Let's calculate the average spend per Country to confirm that the USA is the most profitable market and understand which other markets could be profitable.

In [18]:
no_outlier[["CountryLive","Spend_Month"]].groupby(["CountryLive"]).mean()
Out[18]:
Spend_Month
CountryLive
Canada 104.687955
India 78.786918
United Kingdom 62.797366
United States of America 107.408242

USA and Canada have the highest average spend per month and seem to be the most profitable market to advertise.

However, before we conclude, let's review the market size after the removal of the outliers.

In [21]:
no_outlier["CountryLive"].value_counts(normalize=True).plot.barh()
plt.title("Frequency of respondent by Country")
plt.xlabel("Frequency (%)")
Out[21]:
<matplotlib.text.Text at 0x7f08b5e83630>

The United States remains the most significant market and has the highest average spend per month; therefore, we should advertise in this market.

Canada is the second market we should focus on, as it has the second-highest spend per month.

India is also a potential market to advertise on; despite a lower average spend of USD 78, it is the second-highest market.
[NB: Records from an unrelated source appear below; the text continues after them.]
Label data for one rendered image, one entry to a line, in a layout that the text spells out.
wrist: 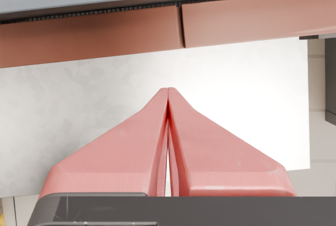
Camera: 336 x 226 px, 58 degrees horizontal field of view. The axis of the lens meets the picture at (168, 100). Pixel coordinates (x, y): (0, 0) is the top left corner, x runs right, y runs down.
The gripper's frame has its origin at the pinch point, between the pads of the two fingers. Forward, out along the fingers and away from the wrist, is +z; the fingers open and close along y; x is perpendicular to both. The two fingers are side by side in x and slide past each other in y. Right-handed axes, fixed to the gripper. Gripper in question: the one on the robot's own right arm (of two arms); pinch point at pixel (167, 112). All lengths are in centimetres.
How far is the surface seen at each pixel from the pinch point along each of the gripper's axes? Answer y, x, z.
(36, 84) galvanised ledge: 19.0, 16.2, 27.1
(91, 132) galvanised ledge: 11.3, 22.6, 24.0
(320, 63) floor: -56, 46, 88
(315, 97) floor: -55, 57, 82
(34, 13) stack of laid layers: 11.7, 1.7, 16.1
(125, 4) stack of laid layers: 3.7, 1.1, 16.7
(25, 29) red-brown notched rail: 13.3, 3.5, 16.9
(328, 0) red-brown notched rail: -14.5, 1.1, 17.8
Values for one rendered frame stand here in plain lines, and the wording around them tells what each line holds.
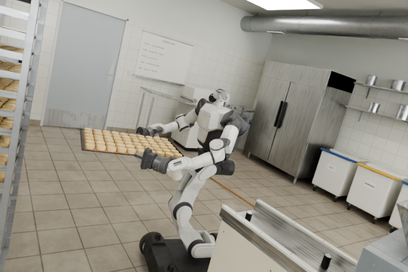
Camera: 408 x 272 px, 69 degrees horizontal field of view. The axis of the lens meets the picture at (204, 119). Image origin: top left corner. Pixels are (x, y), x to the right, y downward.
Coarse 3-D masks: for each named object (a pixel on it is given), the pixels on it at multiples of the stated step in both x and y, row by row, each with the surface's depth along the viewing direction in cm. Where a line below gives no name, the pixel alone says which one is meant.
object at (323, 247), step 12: (264, 204) 172; (276, 216) 165; (288, 228) 159; (300, 228) 154; (312, 240) 148; (324, 240) 146; (324, 252) 144; (336, 252) 139; (336, 264) 139; (348, 264) 135
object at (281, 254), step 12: (228, 216) 152; (240, 216) 149; (240, 228) 146; (252, 228) 141; (252, 240) 140; (264, 240) 135; (276, 252) 130; (288, 252) 127; (288, 264) 125; (300, 264) 121
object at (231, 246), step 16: (224, 224) 153; (256, 224) 158; (272, 224) 163; (224, 240) 152; (240, 240) 144; (288, 240) 150; (224, 256) 151; (240, 256) 143; (256, 256) 136; (304, 256) 139; (320, 256) 142
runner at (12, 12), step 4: (0, 8) 127; (4, 8) 128; (8, 8) 128; (12, 8) 129; (0, 12) 127; (4, 12) 128; (8, 12) 128; (12, 12) 129; (16, 12) 130; (20, 12) 130; (24, 12) 131; (16, 16) 130; (20, 16) 130; (24, 16) 131; (28, 16) 132
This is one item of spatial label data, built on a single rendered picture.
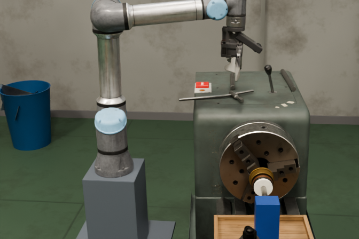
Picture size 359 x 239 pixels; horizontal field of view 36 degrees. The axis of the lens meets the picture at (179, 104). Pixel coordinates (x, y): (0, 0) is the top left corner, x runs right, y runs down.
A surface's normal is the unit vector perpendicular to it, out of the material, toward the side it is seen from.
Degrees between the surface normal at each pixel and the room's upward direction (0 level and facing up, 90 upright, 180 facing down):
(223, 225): 0
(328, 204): 0
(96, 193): 90
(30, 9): 90
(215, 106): 0
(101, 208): 90
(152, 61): 90
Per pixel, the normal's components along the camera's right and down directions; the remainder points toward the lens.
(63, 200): -0.03, -0.94
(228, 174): -0.05, 0.35
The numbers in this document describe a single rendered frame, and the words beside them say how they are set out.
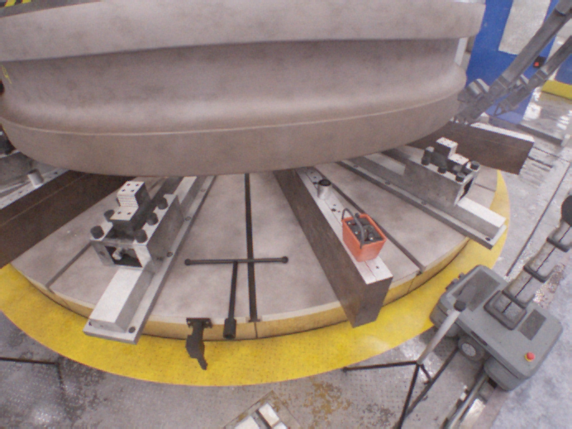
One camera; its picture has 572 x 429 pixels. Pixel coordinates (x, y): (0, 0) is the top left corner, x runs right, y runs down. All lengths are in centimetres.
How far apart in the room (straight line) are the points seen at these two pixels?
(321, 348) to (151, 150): 147
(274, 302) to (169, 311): 58
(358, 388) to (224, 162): 143
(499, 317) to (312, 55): 177
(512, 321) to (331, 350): 106
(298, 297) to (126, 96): 143
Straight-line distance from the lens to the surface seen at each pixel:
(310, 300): 170
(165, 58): 164
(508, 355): 197
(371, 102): 187
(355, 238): 133
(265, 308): 167
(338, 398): 181
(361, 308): 149
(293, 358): 187
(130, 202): 175
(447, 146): 231
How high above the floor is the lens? 171
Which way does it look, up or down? 39 degrees down
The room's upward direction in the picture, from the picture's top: straight up
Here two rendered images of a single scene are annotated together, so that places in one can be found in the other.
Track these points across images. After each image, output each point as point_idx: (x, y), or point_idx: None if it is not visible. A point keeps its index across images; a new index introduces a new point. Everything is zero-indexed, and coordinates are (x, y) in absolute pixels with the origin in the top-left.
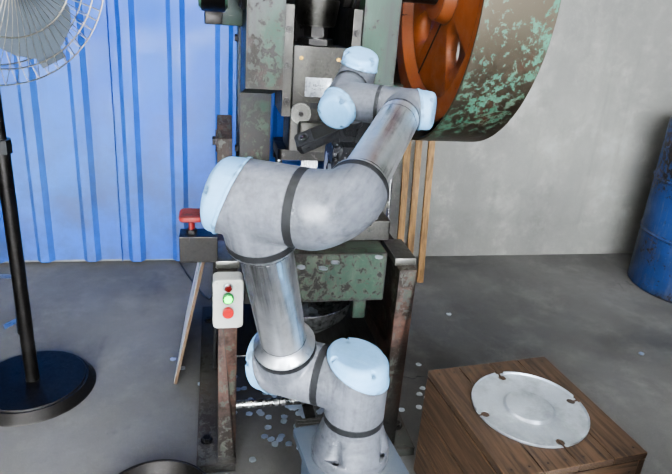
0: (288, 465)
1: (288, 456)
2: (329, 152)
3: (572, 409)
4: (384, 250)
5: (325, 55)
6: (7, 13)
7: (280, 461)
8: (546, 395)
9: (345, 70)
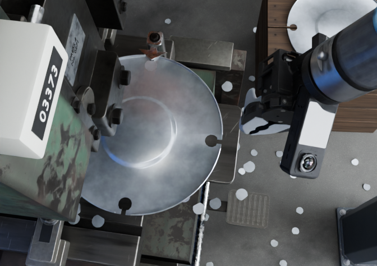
0: (224, 233)
1: (213, 230)
2: (291, 120)
3: None
4: (206, 71)
5: None
6: None
7: (217, 239)
8: (325, 5)
9: (366, 46)
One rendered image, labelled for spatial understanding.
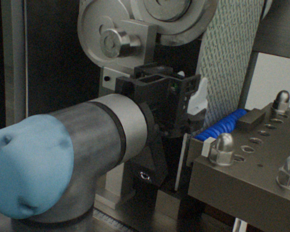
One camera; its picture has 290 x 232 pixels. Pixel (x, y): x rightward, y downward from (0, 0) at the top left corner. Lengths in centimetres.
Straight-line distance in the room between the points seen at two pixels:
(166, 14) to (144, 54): 6
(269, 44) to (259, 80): 248
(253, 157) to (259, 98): 277
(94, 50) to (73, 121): 34
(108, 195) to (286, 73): 274
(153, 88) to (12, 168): 18
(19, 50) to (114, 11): 28
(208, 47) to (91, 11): 22
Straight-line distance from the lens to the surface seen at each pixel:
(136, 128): 36
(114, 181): 63
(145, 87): 38
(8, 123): 92
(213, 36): 56
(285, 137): 69
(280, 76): 326
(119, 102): 36
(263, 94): 333
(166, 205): 62
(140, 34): 54
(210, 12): 52
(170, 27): 54
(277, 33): 83
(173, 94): 43
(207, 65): 56
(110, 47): 50
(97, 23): 63
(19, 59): 82
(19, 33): 81
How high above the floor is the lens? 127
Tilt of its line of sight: 22 degrees down
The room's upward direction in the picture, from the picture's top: 8 degrees clockwise
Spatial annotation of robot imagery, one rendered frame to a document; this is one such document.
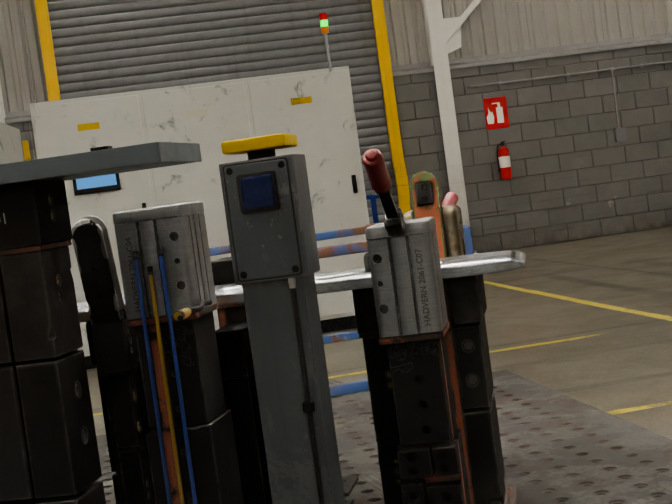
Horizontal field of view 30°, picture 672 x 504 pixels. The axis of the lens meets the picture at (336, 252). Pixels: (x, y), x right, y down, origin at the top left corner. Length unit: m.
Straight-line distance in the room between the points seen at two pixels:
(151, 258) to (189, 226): 0.05
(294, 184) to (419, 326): 0.24
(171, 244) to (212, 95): 8.20
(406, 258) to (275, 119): 8.28
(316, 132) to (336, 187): 0.44
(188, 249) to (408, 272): 0.23
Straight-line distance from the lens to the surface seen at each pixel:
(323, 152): 9.58
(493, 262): 1.39
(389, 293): 1.29
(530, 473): 1.68
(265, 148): 1.14
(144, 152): 1.13
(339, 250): 3.43
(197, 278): 1.35
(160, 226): 1.33
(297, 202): 1.14
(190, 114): 9.49
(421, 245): 1.28
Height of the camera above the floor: 1.11
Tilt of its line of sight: 3 degrees down
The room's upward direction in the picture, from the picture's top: 8 degrees counter-clockwise
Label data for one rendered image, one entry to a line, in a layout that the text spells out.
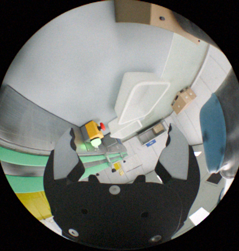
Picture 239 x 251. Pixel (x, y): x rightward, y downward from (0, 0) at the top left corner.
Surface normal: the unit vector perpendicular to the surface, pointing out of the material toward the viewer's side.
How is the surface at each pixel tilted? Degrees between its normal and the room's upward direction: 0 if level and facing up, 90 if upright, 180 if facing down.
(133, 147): 90
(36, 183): 90
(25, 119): 90
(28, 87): 0
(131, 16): 90
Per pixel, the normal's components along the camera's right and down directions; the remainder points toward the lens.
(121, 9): -0.90, 0.43
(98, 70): 0.44, 0.84
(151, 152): -0.18, -0.27
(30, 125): 0.88, -0.48
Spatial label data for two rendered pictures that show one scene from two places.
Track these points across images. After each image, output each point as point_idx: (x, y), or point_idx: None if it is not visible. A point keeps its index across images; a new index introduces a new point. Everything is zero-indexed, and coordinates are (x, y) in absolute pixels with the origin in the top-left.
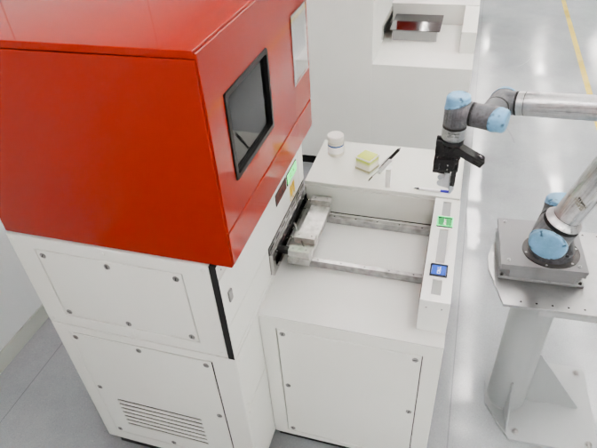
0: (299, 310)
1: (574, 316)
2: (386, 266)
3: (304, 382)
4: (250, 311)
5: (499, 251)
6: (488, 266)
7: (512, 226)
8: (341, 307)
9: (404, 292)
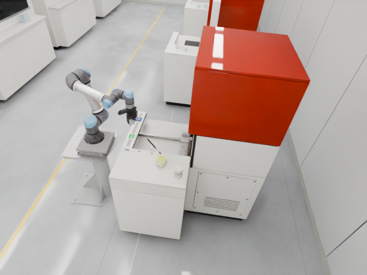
0: (182, 126)
1: None
2: (154, 141)
3: None
4: None
5: (111, 141)
6: (117, 141)
7: (102, 148)
8: (169, 127)
9: (148, 132)
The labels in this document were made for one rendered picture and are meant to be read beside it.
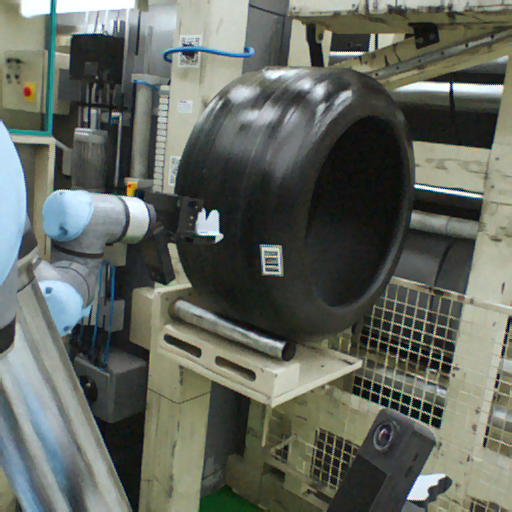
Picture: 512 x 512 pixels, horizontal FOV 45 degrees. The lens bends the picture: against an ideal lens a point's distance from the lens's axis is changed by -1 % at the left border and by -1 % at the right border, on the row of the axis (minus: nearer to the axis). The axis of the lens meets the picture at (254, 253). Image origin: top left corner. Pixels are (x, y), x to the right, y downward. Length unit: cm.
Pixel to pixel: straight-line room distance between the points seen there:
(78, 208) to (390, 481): 61
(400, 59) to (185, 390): 102
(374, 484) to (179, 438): 128
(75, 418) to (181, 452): 128
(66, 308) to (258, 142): 51
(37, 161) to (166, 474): 91
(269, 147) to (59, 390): 75
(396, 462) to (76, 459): 23
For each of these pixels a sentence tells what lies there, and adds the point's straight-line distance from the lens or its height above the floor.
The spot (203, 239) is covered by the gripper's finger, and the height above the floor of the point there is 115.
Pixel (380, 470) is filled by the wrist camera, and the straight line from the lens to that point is 47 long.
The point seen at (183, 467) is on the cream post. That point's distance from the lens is 179.
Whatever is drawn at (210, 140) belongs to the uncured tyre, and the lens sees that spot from 122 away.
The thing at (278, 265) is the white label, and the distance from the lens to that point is 113.
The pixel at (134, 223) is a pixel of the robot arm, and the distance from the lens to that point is 97.
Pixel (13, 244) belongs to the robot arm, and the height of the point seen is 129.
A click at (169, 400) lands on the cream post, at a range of 169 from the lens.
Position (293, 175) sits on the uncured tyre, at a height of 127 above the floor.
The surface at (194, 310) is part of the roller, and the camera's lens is 145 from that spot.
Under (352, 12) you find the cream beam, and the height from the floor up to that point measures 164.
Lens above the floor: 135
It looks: 12 degrees down
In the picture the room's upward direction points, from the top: 6 degrees clockwise
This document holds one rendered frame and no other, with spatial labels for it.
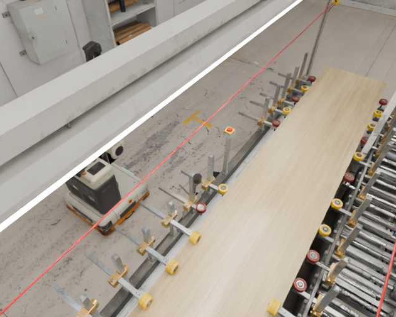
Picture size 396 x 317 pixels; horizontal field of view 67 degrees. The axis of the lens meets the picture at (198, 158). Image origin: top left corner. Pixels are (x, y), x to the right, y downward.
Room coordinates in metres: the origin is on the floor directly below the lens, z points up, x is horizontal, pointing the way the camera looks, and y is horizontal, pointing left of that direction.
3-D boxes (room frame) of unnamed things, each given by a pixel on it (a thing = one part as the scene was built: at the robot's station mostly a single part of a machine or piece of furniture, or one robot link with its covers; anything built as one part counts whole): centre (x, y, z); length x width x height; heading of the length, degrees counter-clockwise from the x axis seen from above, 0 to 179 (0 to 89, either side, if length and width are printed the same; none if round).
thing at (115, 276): (0.75, 0.48, 0.95); 0.14 x 0.06 x 0.05; 146
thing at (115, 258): (0.77, 0.46, 0.93); 0.04 x 0.04 x 0.48; 56
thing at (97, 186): (1.87, 1.03, 0.59); 0.55 x 0.34 x 0.83; 55
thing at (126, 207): (1.95, 0.97, 0.16); 0.67 x 0.64 x 0.25; 145
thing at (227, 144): (1.81, -0.25, 0.93); 0.05 x 0.05 x 0.45; 56
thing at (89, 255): (0.75, 0.50, 0.95); 0.50 x 0.04 x 0.04; 56
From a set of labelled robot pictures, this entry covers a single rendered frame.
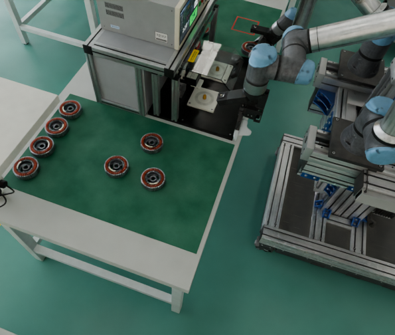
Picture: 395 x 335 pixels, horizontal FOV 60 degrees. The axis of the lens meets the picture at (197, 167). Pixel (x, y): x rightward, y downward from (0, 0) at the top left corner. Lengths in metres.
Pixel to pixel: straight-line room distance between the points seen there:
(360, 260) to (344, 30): 1.47
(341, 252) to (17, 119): 1.83
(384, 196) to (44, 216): 1.43
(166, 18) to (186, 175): 0.70
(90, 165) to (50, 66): 1.85
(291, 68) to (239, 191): 1.54
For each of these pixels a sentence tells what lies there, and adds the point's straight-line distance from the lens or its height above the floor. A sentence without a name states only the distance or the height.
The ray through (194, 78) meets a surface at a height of 0.92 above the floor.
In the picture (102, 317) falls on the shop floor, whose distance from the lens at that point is 2.20.
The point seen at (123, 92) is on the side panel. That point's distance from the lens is 1.81.
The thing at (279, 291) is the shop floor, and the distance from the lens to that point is 2.29.
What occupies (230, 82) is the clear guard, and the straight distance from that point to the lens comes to 1.65.
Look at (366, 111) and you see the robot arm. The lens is 1.44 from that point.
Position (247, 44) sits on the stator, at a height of 0.83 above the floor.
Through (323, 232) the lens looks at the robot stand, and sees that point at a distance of 2.26.
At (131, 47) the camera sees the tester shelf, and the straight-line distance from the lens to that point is 1.67.
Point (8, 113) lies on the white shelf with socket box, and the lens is 1.36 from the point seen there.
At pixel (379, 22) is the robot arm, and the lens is 1.18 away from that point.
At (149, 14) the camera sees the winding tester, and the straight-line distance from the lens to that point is 1.61.
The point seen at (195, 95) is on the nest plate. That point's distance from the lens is 1.92.
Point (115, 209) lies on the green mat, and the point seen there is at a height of 0.75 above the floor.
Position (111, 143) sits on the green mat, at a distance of 1.75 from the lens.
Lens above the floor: 2.13
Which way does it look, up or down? 57 degrees down
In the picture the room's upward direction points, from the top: 7 degrees clockwise
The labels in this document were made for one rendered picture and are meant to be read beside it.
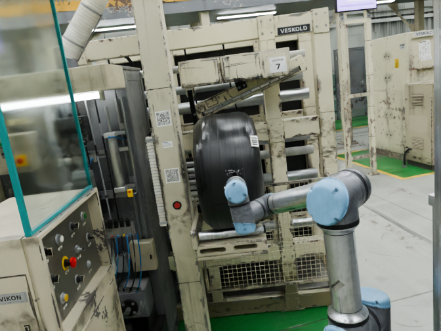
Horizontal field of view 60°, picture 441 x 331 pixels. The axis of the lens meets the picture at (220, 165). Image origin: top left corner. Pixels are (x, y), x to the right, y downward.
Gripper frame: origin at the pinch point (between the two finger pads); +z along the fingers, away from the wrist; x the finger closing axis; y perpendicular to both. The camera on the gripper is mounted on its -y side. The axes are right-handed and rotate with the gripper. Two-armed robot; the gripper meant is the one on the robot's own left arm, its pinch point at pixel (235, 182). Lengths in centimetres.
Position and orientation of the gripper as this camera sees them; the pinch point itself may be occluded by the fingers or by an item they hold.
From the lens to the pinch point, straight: 164.9
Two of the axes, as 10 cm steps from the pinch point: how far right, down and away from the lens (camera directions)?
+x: -9.9, 1.1, 0.4
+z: 0.3, -1.1, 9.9
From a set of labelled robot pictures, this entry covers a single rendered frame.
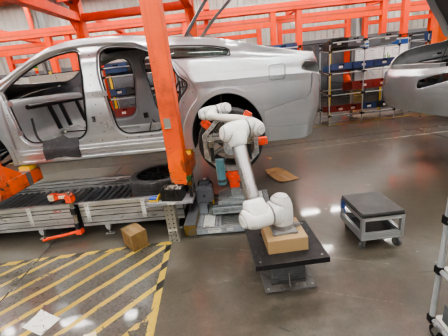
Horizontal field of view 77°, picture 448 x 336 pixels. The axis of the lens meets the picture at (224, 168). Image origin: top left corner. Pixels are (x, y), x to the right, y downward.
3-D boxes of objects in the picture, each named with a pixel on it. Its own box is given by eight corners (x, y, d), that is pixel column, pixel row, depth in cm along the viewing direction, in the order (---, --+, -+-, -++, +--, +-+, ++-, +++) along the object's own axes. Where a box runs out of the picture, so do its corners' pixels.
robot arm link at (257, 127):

The average spend is higher than the price of our subscription.

It is now time to share the results with the Marketing team, to use their domain knowledge in making the final decision

Conclusion

In this project, we analyzed survey data from new coders to find the best two markets to advertise in, based on the potential customer and monthly spend.

The USA is an excellent market to promote as it is the biggest market and has the highest spending per month on learning.

India and Canada are good candidates too. However, we will need input from the Marketing team to make the best decision.